Child and Youth Mortality

Key Findings: 

Infant Deaths

  • An average of 24 Middlesex-London infants died each year from 2007 to 2009 (Fig. 10.3).
  • For Middlesex-London infants, the leading cause of death, constituting 55% of infant deaths, was perinatal conditions; a further 25% of deaths were due to birth defects. These leading causes of death of infants were ranked the same for Ontario and the Peer Group (Fig. 10.3).
  • The mortality rate for infants (ie < 1 year of age) in Middlesex-London, is about 30 times higher than the mortality rate for ages 1 to 9 (Fig. 10.1).
  • Male infants in Middlesex-London were 48% more likely to die than female infants (Fig. 10.2) whereas males ages 10 to 19 were twice as likely die than their female counterparts (Fig. 10.2).
  • Deaths Ages 1 - 9

  • An average of 8 children ages 1 to 9 in Middlesex-London died each year from 2007 to 2009 (Fig. 10.3).
  • The top three causes of death in this age group were due to unintentional injuries (namely drowning and suffocation comprising 15% of deaths; followed closely by cancer (namely brain, liver, and lymph and blood cancers) (14%); and birth defects (13%).

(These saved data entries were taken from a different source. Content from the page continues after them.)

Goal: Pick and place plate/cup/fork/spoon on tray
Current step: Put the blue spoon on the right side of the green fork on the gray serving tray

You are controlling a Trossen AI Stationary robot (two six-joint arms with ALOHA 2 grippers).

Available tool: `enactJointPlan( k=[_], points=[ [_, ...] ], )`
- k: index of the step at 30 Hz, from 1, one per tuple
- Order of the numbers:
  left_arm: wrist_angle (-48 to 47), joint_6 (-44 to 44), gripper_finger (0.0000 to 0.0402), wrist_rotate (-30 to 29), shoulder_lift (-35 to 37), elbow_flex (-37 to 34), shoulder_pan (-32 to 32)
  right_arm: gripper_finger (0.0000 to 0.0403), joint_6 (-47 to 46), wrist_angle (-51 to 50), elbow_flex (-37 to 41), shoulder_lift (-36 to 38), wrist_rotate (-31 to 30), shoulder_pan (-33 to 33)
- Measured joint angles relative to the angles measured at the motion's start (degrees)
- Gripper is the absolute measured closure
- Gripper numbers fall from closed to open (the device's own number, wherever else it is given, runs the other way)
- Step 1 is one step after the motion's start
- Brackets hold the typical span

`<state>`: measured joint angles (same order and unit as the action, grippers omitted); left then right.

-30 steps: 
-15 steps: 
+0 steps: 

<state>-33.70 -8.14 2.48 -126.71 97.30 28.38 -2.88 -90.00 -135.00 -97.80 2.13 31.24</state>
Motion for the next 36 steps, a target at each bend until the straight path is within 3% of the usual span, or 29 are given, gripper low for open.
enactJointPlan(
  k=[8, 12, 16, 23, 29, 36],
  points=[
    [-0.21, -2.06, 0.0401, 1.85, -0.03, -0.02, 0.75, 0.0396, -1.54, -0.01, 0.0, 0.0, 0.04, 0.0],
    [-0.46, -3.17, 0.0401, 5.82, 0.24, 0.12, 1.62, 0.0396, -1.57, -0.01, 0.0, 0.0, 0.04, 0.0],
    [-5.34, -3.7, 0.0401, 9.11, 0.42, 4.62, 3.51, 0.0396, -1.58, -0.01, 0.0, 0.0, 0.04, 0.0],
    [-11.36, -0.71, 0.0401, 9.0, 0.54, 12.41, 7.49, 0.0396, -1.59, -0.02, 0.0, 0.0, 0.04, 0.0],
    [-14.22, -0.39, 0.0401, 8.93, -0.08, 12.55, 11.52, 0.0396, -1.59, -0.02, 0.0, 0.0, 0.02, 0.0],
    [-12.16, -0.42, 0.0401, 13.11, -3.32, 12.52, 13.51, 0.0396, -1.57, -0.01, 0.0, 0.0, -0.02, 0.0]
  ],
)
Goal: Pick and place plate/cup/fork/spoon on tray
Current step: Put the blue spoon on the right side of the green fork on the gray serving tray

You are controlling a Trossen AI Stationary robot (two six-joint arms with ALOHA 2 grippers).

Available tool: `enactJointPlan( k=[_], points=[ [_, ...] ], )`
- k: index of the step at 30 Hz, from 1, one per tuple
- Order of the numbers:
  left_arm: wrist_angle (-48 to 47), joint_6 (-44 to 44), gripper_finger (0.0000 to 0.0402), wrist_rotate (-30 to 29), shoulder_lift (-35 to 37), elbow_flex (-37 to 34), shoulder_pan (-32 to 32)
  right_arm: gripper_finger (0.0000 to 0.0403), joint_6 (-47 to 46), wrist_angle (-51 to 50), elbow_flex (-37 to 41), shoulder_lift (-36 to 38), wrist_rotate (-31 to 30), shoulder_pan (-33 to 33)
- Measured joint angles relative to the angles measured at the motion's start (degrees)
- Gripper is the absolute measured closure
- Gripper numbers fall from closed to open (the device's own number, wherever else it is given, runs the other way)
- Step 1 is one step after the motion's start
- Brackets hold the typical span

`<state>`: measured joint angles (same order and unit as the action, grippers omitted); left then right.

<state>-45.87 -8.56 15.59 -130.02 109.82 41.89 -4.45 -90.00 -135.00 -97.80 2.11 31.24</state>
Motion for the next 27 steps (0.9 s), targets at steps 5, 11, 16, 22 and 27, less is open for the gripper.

These top three causes of death ranked the same for Ontario and the Peer Group (Fig. 10.3).
  • Deaths Ages 10 - 19

  • An average of 13 children ages 10 to 19 in Middlesex-London died each year from 2007 to 2009 (Fig. 10.3).
  • The majority of deaths in this age group were due to unintentional injuries (mainly motor vehicle collisions) comprising 44% of deaths; distantly followed by suicide (8%). These leading causes of death ranked the same for Ontario and the Peer Group (Fig. 10.3).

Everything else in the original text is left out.